Teoh-Cheng-Chuan_Asia-Poly_theedgemarkets
KUALA LUMPUR: Asia Poly Holdings Bhd’s factory in Klang is currently running at full capacity of producing 600 tonnes of cast acrylic sheets a month. These sheets are used in a wide range of industries such as signage, building application, food packaging industry and medical application.
However, the company’s chief executive officer Teoh Cheng Chuan doesn’t think it is time for Asia Poly to be contented. He realises that the company needs to look beyond the crowded cast acrylic sheet market — that earns a razor-thin profit margin of barely 1% — as this well reflects on the company’s net profit which has often stayed below RM1 million in the past five financial years.
Teoh told The Edge Financial Daily that he is working a way out of the low margin market.

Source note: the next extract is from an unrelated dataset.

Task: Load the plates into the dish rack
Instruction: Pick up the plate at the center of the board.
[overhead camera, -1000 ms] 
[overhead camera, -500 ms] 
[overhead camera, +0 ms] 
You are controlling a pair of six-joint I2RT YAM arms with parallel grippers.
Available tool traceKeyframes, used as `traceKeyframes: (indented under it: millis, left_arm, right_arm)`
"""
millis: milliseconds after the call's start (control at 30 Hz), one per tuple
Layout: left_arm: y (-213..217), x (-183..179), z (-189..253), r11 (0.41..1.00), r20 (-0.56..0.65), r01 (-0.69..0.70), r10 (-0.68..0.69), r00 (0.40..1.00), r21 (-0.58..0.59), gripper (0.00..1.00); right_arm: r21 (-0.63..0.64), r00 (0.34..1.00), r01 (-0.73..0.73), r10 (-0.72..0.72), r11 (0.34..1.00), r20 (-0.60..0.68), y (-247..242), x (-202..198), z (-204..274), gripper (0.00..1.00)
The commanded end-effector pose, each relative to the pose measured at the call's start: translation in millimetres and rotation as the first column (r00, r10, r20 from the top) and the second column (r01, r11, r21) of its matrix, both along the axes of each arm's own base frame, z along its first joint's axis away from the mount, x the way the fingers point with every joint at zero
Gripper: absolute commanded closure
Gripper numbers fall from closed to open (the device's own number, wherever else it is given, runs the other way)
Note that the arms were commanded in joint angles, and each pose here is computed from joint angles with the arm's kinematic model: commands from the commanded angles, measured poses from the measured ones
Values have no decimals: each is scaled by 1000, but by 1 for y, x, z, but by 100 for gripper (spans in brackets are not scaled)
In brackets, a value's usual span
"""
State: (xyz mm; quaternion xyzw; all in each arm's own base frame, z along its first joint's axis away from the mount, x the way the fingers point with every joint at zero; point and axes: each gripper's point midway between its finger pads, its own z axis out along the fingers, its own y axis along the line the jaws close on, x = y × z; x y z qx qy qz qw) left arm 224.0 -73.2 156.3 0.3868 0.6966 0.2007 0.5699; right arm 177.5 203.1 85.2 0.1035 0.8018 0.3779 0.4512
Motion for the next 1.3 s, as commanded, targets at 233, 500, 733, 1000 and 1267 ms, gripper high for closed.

“Our company has achieved the first stage. We are running at full capacity. Now we are entering the next phase which we are going to convert (clientele) from low-end user to high-end user by introducing new innovative products,” said Teoh.
Asia Poly (fundamental: 0.55; valuation: 0.8) has come up with new products to meet the global demand for green building materials that emphasise energy saving thorough its research and development (R&D) efforts.
“We are in the midst of patenting our product and getting certification, and this will be mainly for green building materials. This is the only product that is available in the world through our R&D efforts,” said Teoh.
He expects the company to obtain the patent in six months, should things go well. After it has obtained the patent, Asia Poly will launch it in the fourth quarter this year.
“We are eyeing the global market for this product as governments around the world are emphasising on green building, and if our product qualifies as green building materials, you can imagine the profit,” he said.
Teoh, a chemist by training, is also involved in the R&D process. The company is one of the few in Asia that has a pilot plant for R&D. He meticulously explained the strength of the company’s product bearing the A-Cast brand and technology.
He said the low temperature process at the pre-polymerisation stage could control the consistency of molecule weight of the cast acrylic which gives the company advantage among its competitors that used a high temperature process.
The technology has helped Asia Poly to meet the international standards including the European Union’s EN263, Japan’s Japanese Industrial Standard (JIS), as well as the United States’ American Society for Testing and Materials (ASTM) standard to penetrate the global market.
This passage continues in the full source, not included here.